Whilst reading, I noticed I was mentally composing questions or reprimands to the author.

Did you really just do that? Why’d you make her go there?

This is a change from the reading mind of my childhood; the time when I completely absorbed into a story, lived in the world, and watched the characters walking about. I’d surface from the last page, blinking at supposed reality, but not really entering it till all memories of Narnia or Yorkshire or The Enchanted Forest dissipated.

And then I’d pick up the sequel.

Looking at both ends of my experience, I’ve realized a path, a journey, a progression in my reading.

At first, in the child years of absorption, I was a toddler at Disneyland. Everything was beautiful, exciting, without flaw, and controlled by adults who handled all the details so all I had to do was have fun.

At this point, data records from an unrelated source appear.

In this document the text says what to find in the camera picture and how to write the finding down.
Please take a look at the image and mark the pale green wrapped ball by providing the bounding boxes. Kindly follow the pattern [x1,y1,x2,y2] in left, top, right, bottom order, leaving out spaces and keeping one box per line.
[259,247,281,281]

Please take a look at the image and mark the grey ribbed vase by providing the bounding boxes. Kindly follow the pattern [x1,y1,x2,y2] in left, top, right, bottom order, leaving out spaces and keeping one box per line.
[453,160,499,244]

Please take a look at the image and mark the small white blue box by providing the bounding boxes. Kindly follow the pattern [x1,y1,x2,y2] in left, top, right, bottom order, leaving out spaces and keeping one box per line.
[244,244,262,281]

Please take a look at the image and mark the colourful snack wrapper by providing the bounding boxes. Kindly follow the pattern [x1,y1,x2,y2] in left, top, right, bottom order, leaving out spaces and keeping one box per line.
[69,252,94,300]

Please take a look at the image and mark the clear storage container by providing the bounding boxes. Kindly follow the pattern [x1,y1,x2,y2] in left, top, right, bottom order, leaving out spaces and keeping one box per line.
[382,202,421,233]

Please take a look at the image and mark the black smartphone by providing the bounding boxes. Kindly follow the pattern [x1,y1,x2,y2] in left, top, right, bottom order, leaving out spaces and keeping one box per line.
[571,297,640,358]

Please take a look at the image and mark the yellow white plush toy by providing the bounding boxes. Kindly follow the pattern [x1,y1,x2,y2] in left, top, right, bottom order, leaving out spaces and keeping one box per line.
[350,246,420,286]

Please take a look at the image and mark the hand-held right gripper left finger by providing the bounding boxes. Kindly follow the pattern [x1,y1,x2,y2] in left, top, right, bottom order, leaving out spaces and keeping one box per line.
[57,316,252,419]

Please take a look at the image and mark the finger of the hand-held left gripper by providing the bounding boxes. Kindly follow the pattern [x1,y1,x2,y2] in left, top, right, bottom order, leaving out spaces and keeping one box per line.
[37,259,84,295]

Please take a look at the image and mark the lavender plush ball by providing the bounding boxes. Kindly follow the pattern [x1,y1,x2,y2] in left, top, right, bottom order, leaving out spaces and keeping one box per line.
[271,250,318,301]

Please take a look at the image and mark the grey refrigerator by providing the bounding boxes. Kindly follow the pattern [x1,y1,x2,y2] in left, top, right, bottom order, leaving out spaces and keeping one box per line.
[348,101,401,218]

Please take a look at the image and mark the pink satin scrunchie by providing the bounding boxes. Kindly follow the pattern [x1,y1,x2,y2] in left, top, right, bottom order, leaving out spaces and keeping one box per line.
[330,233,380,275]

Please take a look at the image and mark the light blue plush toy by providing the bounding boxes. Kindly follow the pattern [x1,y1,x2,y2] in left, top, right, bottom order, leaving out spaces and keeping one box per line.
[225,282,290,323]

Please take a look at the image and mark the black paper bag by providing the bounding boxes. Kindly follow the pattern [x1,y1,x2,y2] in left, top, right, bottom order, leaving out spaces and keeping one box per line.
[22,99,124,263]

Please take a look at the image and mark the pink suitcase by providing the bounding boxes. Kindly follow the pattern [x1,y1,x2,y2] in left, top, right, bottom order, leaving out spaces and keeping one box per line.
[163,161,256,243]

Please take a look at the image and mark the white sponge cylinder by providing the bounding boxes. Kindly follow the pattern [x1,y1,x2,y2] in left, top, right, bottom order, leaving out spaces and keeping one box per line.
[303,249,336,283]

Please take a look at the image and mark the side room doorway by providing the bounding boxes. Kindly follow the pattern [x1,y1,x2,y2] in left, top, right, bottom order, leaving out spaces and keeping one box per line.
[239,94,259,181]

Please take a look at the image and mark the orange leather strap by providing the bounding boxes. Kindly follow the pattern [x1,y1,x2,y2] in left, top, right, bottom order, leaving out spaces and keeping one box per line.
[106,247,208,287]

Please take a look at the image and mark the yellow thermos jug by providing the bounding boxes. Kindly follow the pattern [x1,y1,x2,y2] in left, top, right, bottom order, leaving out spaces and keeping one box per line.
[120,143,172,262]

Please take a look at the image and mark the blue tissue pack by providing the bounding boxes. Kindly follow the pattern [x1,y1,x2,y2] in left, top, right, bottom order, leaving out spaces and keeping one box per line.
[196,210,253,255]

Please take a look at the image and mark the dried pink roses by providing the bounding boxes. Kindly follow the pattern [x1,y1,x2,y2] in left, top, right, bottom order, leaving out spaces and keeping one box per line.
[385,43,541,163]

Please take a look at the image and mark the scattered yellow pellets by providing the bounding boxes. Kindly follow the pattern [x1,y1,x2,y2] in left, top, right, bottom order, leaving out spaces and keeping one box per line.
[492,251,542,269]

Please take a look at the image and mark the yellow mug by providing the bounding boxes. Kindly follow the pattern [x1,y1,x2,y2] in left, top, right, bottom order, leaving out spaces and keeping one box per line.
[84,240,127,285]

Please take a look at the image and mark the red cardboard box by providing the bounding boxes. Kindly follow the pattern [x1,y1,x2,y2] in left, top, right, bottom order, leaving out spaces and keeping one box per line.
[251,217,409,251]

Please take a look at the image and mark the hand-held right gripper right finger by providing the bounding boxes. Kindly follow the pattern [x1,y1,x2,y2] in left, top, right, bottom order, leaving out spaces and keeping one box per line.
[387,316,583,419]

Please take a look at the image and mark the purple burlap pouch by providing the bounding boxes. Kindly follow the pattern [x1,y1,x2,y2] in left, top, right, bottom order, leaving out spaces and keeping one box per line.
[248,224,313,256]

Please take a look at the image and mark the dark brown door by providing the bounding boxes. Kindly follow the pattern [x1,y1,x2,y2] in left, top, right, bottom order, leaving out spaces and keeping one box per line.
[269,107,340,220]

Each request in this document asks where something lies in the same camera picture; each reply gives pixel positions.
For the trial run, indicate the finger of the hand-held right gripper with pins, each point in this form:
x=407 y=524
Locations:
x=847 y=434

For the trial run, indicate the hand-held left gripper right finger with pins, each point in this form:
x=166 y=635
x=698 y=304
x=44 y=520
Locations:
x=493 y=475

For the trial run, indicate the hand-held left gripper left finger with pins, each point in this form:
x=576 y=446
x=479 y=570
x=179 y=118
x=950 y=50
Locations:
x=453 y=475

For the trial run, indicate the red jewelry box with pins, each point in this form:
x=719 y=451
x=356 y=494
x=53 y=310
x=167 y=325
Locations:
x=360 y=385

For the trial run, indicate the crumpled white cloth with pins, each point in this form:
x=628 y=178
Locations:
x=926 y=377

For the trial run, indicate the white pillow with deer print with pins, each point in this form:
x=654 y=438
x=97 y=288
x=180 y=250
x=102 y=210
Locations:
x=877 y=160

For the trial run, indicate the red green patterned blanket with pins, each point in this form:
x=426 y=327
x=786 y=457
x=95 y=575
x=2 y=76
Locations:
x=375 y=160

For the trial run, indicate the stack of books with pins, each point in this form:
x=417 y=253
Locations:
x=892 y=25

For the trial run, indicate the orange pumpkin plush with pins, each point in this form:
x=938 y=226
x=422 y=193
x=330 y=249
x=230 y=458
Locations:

After that, the pleasure of the thing was ruined by high school English teachers. They insisted on an analysis of why every ride was fun, what the motives of the costumed characters really were, and what else Walt Disney meant by his questionable “It’s a Small World After All.”

In college, I moved on to read about the underprivileged workers at Disneyland. Who was the real ‘power’ behind what powered the rides, how could we feel exactly as he felt, and why must we be part of the hedonistic problem?

Between then and now, of course, is Mom Brain. With limited cranial capacity, I’ve had to read non-fiction to plan the amusement park trip so that every else could have fun. I got to ride a few fun books, but always followed up with the self-help variety once guilt kicked in.

And today we’re also here: a year after dedicating myself more fully to the idea that I can write, that I can create something like Disneyland.

Eventually.

Right?

So I’m mentally yelling at other authors about their design. Typical.

I wonder when I’ll get to the point of recognizing constructions or anticipating smart-sounding elements like ‘rising action.’ Will I ever be invited to Club 33?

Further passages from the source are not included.